• Brief
Where in the data below does the word "paper" appear? Copy every line that has it.

• Material provided
◆ ◆ ◆ ◆ ◆

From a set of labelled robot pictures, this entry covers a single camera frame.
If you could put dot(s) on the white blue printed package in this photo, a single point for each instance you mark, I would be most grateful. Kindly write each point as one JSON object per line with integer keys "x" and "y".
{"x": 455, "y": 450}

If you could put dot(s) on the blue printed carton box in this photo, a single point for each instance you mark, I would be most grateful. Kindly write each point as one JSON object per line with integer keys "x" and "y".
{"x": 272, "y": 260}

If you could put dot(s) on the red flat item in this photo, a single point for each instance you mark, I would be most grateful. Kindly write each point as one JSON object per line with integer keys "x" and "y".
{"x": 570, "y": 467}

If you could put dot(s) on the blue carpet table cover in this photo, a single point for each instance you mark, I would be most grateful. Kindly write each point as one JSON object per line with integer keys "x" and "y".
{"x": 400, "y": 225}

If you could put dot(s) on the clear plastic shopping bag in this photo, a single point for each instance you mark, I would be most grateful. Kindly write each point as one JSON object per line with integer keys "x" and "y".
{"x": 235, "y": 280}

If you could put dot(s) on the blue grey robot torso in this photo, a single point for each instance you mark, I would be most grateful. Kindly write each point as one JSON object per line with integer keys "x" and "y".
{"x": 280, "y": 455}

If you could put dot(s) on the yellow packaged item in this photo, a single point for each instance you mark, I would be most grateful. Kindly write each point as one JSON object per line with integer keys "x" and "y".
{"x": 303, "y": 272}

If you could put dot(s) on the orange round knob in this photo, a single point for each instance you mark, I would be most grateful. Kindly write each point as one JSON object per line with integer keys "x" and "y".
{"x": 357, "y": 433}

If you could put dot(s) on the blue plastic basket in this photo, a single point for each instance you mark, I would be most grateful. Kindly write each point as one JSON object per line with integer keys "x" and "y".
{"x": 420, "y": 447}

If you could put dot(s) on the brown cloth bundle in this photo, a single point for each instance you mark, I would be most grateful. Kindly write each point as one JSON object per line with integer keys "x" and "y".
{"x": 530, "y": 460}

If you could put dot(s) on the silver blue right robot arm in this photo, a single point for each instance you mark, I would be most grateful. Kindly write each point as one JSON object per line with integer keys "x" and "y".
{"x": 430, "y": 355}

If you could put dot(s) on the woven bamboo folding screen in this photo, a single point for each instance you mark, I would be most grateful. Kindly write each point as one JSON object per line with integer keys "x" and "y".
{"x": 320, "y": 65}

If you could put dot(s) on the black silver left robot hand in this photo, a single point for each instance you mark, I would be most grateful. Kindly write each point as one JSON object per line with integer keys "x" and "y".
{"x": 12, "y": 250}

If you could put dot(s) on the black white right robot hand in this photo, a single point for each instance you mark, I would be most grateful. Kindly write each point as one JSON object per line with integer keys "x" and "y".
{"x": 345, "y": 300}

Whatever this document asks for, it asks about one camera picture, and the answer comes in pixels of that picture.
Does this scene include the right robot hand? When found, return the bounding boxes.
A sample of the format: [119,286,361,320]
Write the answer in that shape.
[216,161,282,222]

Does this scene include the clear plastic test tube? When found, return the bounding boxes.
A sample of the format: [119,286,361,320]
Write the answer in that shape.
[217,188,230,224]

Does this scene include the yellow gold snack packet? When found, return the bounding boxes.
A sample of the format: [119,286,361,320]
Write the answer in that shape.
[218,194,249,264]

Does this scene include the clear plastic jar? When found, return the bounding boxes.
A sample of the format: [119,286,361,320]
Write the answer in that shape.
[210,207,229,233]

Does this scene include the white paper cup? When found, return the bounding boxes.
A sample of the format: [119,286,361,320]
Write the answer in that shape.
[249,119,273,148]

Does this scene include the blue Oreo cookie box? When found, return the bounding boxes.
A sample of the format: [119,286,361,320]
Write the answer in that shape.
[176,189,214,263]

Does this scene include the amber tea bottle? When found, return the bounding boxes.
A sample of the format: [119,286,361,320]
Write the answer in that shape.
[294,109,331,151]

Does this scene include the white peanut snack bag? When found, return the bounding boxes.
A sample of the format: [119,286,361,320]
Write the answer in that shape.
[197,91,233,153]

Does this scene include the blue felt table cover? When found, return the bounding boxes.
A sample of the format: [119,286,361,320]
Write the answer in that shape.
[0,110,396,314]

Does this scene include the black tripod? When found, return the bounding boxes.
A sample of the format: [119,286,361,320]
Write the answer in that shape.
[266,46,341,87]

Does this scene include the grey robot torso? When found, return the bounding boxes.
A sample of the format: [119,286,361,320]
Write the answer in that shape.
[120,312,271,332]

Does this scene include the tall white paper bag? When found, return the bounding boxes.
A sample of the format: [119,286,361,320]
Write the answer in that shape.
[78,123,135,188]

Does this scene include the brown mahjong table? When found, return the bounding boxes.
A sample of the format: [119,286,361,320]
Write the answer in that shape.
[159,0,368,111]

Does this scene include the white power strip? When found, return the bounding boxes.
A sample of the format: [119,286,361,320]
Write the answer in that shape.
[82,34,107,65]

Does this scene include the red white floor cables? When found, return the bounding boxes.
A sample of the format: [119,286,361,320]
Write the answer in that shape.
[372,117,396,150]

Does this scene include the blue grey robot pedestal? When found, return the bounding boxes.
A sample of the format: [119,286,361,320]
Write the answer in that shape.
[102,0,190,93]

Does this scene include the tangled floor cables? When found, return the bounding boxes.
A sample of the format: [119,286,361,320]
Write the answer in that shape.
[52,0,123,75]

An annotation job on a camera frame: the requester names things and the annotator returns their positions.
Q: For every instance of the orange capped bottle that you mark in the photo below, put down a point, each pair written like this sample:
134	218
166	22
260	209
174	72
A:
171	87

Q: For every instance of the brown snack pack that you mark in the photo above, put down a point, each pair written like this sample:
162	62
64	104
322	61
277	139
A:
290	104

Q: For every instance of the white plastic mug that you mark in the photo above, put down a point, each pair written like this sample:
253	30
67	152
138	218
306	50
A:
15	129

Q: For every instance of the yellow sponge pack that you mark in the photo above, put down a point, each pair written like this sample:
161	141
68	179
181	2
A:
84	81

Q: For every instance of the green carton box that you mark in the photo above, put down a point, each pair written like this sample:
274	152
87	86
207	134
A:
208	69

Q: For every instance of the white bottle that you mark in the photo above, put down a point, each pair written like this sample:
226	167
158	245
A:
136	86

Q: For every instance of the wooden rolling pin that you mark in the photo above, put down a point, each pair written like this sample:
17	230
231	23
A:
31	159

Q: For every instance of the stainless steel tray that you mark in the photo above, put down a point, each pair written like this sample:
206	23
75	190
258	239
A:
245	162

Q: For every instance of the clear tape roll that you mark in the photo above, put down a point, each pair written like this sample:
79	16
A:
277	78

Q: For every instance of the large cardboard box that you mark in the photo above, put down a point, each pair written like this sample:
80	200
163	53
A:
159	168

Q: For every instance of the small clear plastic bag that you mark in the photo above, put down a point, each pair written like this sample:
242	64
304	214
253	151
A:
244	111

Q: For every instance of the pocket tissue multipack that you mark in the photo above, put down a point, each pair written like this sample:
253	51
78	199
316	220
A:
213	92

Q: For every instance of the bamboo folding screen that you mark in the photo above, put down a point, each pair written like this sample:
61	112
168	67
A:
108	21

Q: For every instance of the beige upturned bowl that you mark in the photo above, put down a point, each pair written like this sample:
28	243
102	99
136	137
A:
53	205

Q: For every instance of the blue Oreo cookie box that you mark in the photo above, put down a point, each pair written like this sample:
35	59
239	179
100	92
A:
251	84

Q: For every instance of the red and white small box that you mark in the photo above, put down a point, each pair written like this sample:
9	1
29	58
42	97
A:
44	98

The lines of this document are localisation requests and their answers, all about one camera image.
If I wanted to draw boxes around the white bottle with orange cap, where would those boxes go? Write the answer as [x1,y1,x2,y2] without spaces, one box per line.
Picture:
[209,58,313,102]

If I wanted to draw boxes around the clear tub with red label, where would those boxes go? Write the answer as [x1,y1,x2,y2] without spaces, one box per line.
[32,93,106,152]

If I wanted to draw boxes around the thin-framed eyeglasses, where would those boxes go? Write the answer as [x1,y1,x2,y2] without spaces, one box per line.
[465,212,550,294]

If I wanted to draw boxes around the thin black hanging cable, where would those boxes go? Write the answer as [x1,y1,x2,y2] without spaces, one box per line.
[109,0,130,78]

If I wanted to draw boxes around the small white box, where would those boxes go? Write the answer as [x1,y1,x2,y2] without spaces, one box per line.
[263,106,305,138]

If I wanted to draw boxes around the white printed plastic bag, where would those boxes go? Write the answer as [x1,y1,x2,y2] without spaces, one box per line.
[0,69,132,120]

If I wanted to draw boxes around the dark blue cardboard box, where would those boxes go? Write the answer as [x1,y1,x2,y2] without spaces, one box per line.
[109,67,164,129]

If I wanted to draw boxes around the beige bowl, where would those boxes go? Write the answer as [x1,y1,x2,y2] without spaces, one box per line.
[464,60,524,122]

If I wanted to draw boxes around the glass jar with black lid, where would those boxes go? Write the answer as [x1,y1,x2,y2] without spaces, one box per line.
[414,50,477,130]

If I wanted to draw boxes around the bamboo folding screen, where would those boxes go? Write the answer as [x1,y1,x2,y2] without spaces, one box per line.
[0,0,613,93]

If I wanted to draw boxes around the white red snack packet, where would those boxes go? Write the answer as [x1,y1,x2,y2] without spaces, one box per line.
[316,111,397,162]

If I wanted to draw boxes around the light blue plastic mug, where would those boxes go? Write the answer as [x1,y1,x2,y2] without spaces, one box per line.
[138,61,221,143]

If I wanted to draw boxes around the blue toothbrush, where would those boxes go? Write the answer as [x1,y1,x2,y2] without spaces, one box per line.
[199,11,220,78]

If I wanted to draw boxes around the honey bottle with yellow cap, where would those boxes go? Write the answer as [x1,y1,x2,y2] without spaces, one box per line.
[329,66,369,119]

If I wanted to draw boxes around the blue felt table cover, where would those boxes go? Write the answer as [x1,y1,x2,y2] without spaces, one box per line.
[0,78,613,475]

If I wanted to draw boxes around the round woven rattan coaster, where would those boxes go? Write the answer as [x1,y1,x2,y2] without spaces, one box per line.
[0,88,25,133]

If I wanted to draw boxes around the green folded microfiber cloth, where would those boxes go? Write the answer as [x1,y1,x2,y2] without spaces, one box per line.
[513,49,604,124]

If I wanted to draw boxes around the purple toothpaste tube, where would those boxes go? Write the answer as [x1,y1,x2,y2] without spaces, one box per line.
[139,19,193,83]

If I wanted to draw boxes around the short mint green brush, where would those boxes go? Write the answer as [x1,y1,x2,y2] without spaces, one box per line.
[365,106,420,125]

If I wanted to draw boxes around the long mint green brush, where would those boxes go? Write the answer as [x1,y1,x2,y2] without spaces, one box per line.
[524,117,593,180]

◆ ◆ ◆ ◆ ◆

• The completed task
Does this scene include the white paper cup? When found, return the bounding boxes.
Does this scene include the tall white paper bag? When found, return the bounding boxes.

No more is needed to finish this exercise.